What is needed
Below are records to return verbatim; the pictures are to be dropped.

Records shown
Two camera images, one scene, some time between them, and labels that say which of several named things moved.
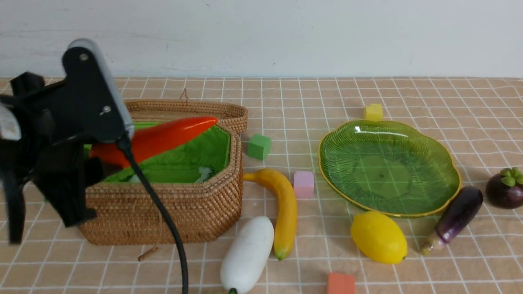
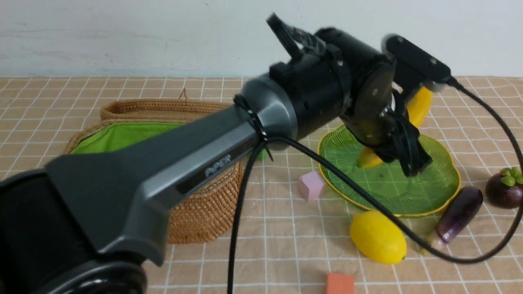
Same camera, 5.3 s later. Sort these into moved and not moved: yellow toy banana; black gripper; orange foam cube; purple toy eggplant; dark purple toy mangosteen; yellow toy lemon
Moved: black gripper; yellow toy banana
Not moved: yellow toy lemon; orange foam cube; dark purple toy mangosteen; purple toy eggplant
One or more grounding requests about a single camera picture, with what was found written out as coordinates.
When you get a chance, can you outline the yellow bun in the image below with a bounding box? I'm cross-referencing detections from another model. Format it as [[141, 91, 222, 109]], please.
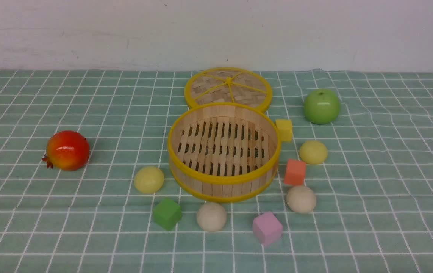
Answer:
[[299, 140, 328, 165], [134, 166, 164, 194]]

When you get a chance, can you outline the beige bun front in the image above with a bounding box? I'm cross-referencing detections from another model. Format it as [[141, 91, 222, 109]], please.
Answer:
[[197, 202, 227, 232]]

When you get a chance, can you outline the beige bun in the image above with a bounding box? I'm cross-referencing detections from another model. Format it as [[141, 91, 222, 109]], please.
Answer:
[[286, 185, 317, 214], [197, 202, 227, 232]]

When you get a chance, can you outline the bamboo steamer tray yellow rim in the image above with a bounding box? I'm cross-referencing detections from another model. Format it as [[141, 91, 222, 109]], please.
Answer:
[[167, 103, 281, 203]]

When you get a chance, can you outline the woven bamboo steamer lid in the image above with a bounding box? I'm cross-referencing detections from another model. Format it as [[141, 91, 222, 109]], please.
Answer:
[[184, 67, 272, 112]]

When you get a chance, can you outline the yellow cube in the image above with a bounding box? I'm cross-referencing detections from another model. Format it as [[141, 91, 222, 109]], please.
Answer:
[[275, 119, 294, 142]]

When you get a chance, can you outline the orange cube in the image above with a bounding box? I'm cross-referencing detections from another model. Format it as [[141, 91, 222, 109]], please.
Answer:
[[283, 159, 306, 185]]

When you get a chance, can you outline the green cube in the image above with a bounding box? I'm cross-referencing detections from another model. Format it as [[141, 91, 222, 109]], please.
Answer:
[[153, 198, 182, 231]]

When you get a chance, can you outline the pink cube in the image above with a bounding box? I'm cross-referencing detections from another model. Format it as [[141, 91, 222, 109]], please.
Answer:
[[252, 212, 283, 246]]

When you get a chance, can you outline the green apple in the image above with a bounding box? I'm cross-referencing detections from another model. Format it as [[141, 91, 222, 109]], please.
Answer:
[[303, 88, 341, 124]]

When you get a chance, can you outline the red pomegranate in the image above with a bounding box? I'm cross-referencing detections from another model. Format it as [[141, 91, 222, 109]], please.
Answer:
[[42, 131, 90, 171]]

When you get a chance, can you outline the green checkered tablecloth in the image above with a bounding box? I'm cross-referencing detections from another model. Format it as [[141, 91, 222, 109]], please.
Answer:
[[0, 69, 433, 273]]

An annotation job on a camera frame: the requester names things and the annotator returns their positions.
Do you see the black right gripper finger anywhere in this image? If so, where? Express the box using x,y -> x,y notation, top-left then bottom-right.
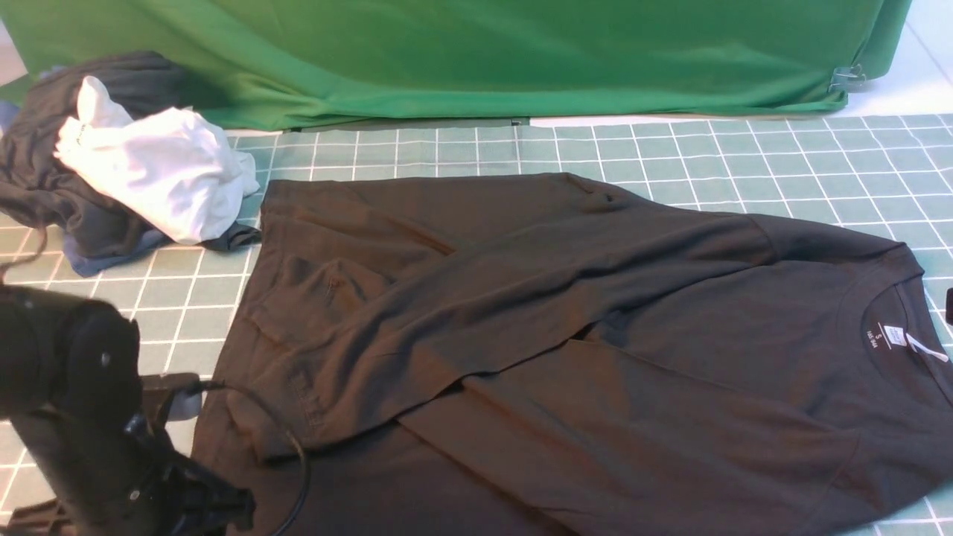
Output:
944,287 -> 953,325

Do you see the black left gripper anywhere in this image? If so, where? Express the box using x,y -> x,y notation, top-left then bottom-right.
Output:
127,417 -> 255,535

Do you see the dark gray long-sleeve top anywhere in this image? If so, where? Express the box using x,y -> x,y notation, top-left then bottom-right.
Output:
214,173 -> 952,535

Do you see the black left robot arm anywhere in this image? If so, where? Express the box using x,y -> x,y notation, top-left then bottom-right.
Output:
1,287 -> 255,535

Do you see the white crumpled garment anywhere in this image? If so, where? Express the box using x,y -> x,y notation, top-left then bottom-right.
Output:
54,76 -> 259,245

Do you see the dark gray crumpled garment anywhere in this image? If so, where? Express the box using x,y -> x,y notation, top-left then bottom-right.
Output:
2,51 -> 260,261

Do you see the green backdrop cloth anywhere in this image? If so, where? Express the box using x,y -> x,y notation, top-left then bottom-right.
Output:
2,1 -> 910,131

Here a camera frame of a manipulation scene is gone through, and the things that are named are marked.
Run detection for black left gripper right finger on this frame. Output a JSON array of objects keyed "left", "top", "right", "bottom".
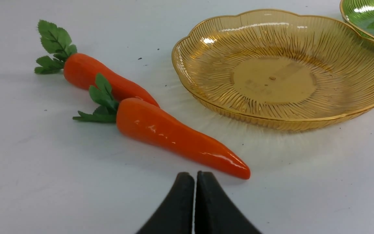
[{"left": 194, "top": 171, "right": 261, "bottom": 234}]

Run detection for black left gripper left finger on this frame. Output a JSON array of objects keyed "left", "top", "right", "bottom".
[{"left": 137, "top": 172, "right": 195, "bottom": 234}]

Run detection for orange toy carrot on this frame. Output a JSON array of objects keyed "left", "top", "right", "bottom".
[
  {"left": 34, "top": 19, "right": 158, "bottom": 106},
  {"left": 73, "top": 73, "right": 251, "bottom": 180}
]

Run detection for amber ribbed plastic plate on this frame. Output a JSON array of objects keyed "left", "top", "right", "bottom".
[{"left": 171, "top": 9, "right": 374, "bottom": 131}]

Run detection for green ribbed plastic plate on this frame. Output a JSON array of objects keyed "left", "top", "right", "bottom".
[{"left": 340, "top": 0, "right": 374, "bottom": 39}]

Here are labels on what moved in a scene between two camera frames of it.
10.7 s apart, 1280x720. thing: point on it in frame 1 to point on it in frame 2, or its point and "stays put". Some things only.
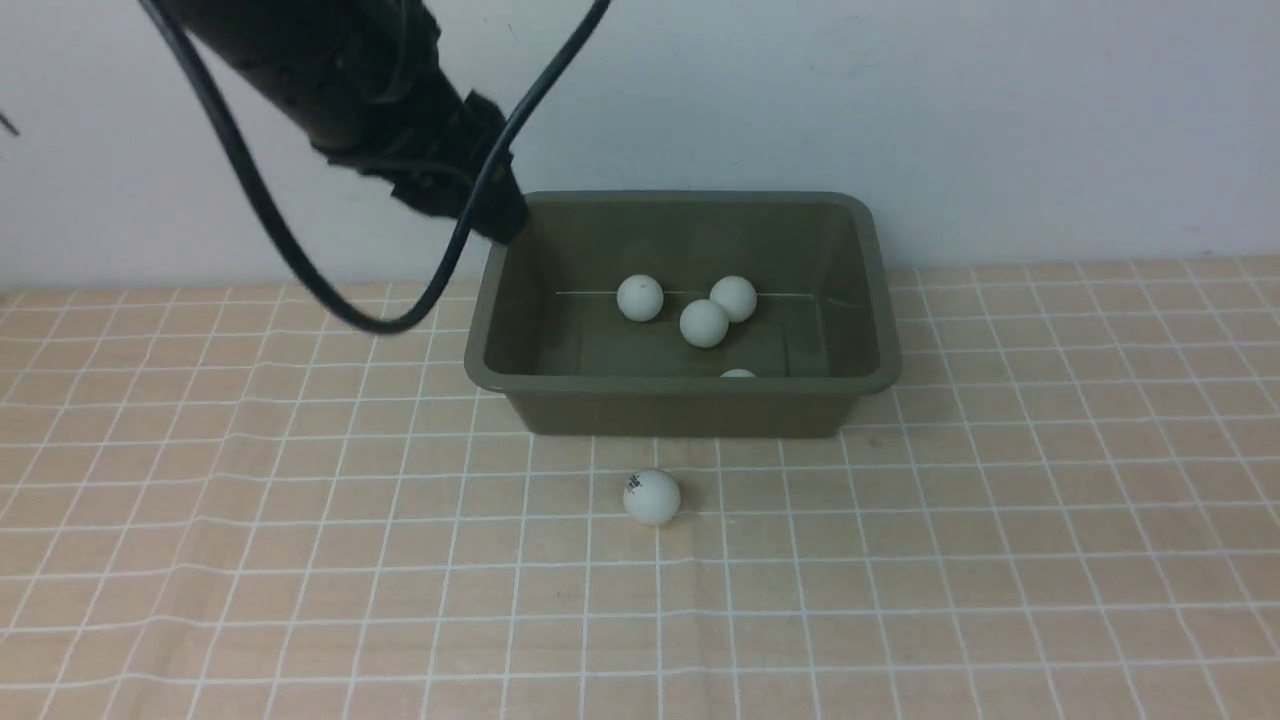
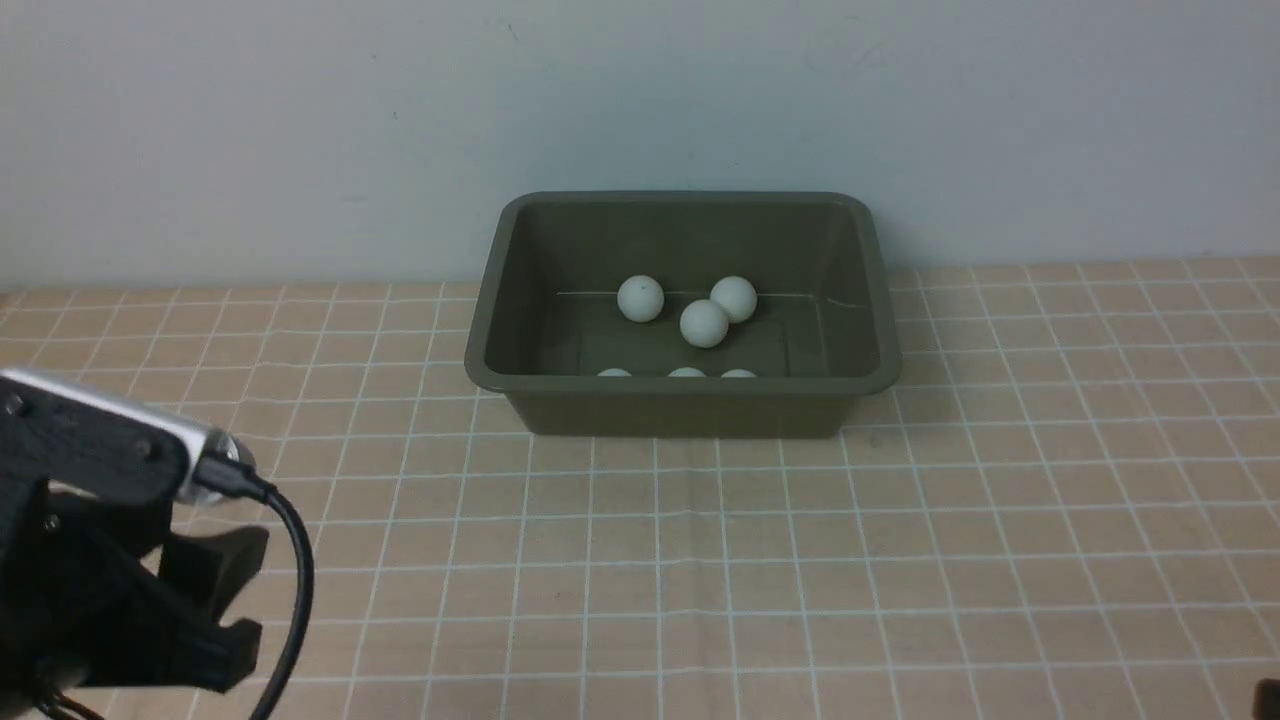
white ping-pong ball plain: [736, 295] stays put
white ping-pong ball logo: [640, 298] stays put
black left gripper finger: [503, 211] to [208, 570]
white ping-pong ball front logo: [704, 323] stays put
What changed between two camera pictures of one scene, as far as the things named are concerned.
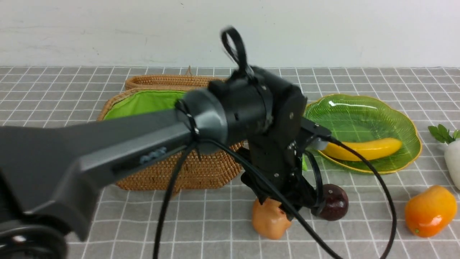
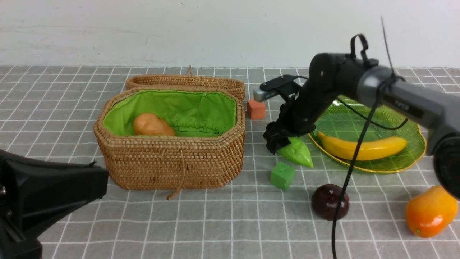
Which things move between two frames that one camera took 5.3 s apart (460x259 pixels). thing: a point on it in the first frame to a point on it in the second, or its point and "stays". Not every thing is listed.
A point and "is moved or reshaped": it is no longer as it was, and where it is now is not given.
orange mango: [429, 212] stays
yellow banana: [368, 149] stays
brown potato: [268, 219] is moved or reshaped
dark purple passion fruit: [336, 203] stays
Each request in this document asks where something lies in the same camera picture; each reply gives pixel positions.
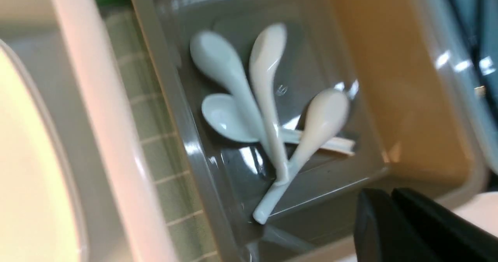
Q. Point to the large white rice plate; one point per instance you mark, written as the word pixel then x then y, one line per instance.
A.
pixel 482 211

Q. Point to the teal checkered tablecloth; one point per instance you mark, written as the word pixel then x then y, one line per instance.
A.
pixel 181 206

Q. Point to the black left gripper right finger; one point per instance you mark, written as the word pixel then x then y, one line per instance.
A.
pixel 450 237

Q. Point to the brown plastic bin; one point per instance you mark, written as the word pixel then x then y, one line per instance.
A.
pixel 414 115

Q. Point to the blue-grey plastic bin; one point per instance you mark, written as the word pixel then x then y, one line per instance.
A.
pixel 462 40

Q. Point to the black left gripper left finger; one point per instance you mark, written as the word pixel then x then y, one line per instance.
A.
pixel 383 234

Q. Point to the white ceramic spoon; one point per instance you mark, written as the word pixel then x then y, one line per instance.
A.
pixel 221 113
pixel 326 115
pixel 265 57

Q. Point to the top white square plate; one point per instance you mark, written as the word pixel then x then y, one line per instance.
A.
pixel 41 216

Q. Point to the large white plastic tub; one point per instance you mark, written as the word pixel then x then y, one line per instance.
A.
pixel 65 46

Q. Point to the white ceramic spoon middle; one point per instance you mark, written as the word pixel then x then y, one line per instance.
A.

Answer to this exercise
Two camera images, one scene, some time between them, and labels that say which of several named things moved.
Same camera, 5.3 s later. Sort these into moved and not moved: yellow toy banana; black gripper; orange foam cube; purple toy eggplant; dark purple toy mangosteen; yellow toy lemon
Moved: black gripper; yellow toy banana
Not moved: yellow toy lemon; orange foam cube; dark purple toy mangosteen; purple toy eggplant
One or more grounding requests about a single camera picture, with what was found written out as coordinates.
When you get a chance, can you outline the yellow bun in the image below with a bounding box? I'm cross-referencing detections from another model. Format it as [[141, 91, 222, 109]], please.
Answer:
[[299, 140, 328, 165], [134, 166, 164, 194]]

When you get a chance, can you outline the beige bun front in the image above with a bounding box? I'm cross-referencing detections from another model. Format it as [[141, 91, 222, 109]], please.
Answer:
[[197, 202, 227, 232]]

When you get a chance, can you outline the beige bun in the image above with a bounding box? I'm cross-referencing detections from another model. Format it as [[141, 91, 222, 109]], please.
Answer:
[[286, 185, 317, 214], [197, 202, 227, 232]]

When you get a chance, can you outline the bamboo steamer tray yellow rim in the image above with a bounding box? I'm cross-referencing detections from another model. Format it as [[141, 91, 222, 109]], please.
Answer:
[[167, 103, 281, 203]]

When you get a chance, can you outline the woven bamboo steamer lid in the image above with a bounding box? I'm cross-referencing detections from another model. Format it as [[141, 91, 222, 109]], please.
Answer:
[[184, 67, 272, 112]]

When you get a chance, can you outline the yellow cube in the image above with a bounding box? I'm cross-referencing detections from another model. Format it as [[141, 91, 222, 109]], please.
Answer:
[[275, 119, 294, 142]]

When you get a chance, can you outline the orange cube in the image above with a bounding box? I'm cross-referencing detections from another model. Format it as [[141, 91, 222, 109]], please.
Answer:
[[283, 159, 306, 185]]

When you get a chance, can you outline the green cube in the image above with a bounding box? I'm cross-referencing detections from another model. Format it as [[141, 91, 222, 109]], please.
Answer:
[[153, 198, 182, 231]]

When you get a chance, can you outline the pink cube in the image above with a bounding box? I'm cross-referencing detections from another model. Format it as [[141, 91, 222, 109]], please.
Answer:
[[252, 212, 283, 246]]

When you get a chance, can you outline the green apple in the image above with a bounding box? I'm cross-referencing detections from another model. Format it as [[141, 91, 222, 109]], please.
Answer:
[[303, 88, 341, 124]]

When you get a chance, can you outline the red pomegranate in the image above with a bounding box? I'm cross-referencing detections from another model. Format it as [[141, 91, 222, 109]], please.
Answer:
[[42, 131, 90, 171]]

When you get a chance, can you outline the green checkered tablecloth in the image above with a bounding box? I'm cross-referencing detections from another model. Format it as [[141, 91, 222, 109]], please.
Answer:
[[0, 69, 433, 273]]

An annotation job on a camera frame: the requester names things and the annotator returns their positions.
Do you see the black right gripper finger anywhere in this image? If so, where? Express the box using x,y -> x,y notation, top-left then bottom-right.
Output:
944,287 -> 953,325

Do you see the black left gripper anywhere in this image? If so, where? Express the box using x,y -> x,y notation, top-left then bottom-right.
Output:
127,417 -> 255,535

Do you see the dark gray long-sleeve top anywhere in this image? If so, where? Express the box using x,y -> x,y notation, top-left then bottom-right.
Output:
214,173 -> 952,535

Do you see the black left robot arm anywhere in this image? If so, where? Express the box using x,y -> x,y notation, top-left then bottom-right.
Output:
1,287 -> 255,535

Do you see the white crumpled garment anywhere in this image? If so, where? Express the box using x,y -> x,y notation, top-left then bottom-right.
Output:
54,76 -> 259,245

Do you see the dark gray crumpled garment anywhere in this image? If so, where? Express the box using x,y -> x,y notation, top-left then bottom-right.
Output:
2,51 -> 260,261

Do you see the green backdrop cloth anywhere in this image? If so, where? Express the box using x,y -> x,y notation, top-left then bottom-right.
Output:
2,1 -> 910,131

Here a camera frame of a manipulation scene is gone through, and the things that are named are marked.
Run detection for black left gripper right finger on this frame. Output a JSON array of objects keyed "left", "top", "right", "bottom".
[{"left": 194, "top": 171, "right": 261, "bottom": 234}]

Run detection for black left gripper left finger on this frame. Output a JSON array of objects keyed "left", "top", "right", "bottom".
[{"left": 137, "top": 172, "right": 195, "bottom": 234}]

Run detection for orange toy carrot on this frame. Output a JSON array of objects keyed "left", "top", "right", "bottom".
[
  {"left": 34, "top": 19, "right": 158, "bottom": 106},
  {"left": 73, "top": 73, "right": 251, "bottom": 180}
]

Run detection for amber ribbed plastic plate on this frame. Output a JSON array of objects keyed "left", "top", "right", "bottom".
[{"left": 171, "top": 9, "right": 374, "bottom": 131}]

Run detection for green ribbed plastic plate on this frame. Output a JSON array of objects keyed "left", "top", "right", "bottom".
[{"left": 340, "top": 0, "right": 374, "bottom": 39}]

Here are labels on what moved in a scene between two camera frames of it.
10.7 s apart, 1280x720. thing: point on it in frame 1 to point on it in frame 2, or its point and "stays put". Some things only.
white ping-pong ball plain: [736, 295] stays put
white ping-pong ball logo: [640, 298] stays put
black left gripper finger: [503, 211] to [208, 570]
white ping-pong ball front logo: [704, 323] stays put
What changed between two camera pictures of one scene, as far as the things named are concerned.
Which things move between two frames that one camera took 5.3 s apart (460x259 pixels). thing: a point on it in the first frame to a point on it in the second, or its point and "stays". Not every thing is listed.
A point and "is moved or reshaped": it is no longer as it was, and where it is now is not given.
orange mango: [429, 212] stays
yellow banana: [368, 149] stays
brown potato: [268, 219] is moved or reshaped
dark purple passion fruit: [336, 203] stays
Each request in this document asks where something lies in the same camera picture; each reply gives pixel positions.
Q. Point to the large white rice plate; one point per instance you mark, written as the word pixel then x then y, one line per instance.
A.
pixel 482 211

Q. Point to the teal checkered tablecloth; one point per instance you mark, written as the word pixel then x then y, one line per instance.
A.
pixel 181 206

Q. Point to the black left gripper right finger; one point per instance you mark, written as the word pixel then x then y, one line per instance.
A.
pixel 450 237

Q. Point to the brown plastic bin; one point per instance you mark, written as the word pixel then x then y, one line per instance.
A.
pixel 414 115

Q. Point to the blue-grey plastic bin; one point per instance you mark, written as the word pixel then x then y, one line per instance.
A.
pixel 462 40

Q. Point to the black left gripper left finger; one point per instance you mark, written as the word pixel then x then y, one line per instance.
A.
pixel 383 234

Q. Point to the white ceramic spoon; one point per instance you mark, written as the word pixel then x then y, one line per instance.
A.
pixel 221 113
pixel 326 115
pixel 265 57

Q. Point to the top white square plate; one point per instance you mark, written as the word pixel then x then y, one line per instance.
A.
pixel 41 216

Q. Point to the large white plastic tub; one point per instance you mark, written as the word pixel then x then y, one line per instance.
A.
pixel 65 46

Q. Point to the white ceramic spoon middle; one point per instance you mark, written as the word pixel then x then y, one line per instance.
A.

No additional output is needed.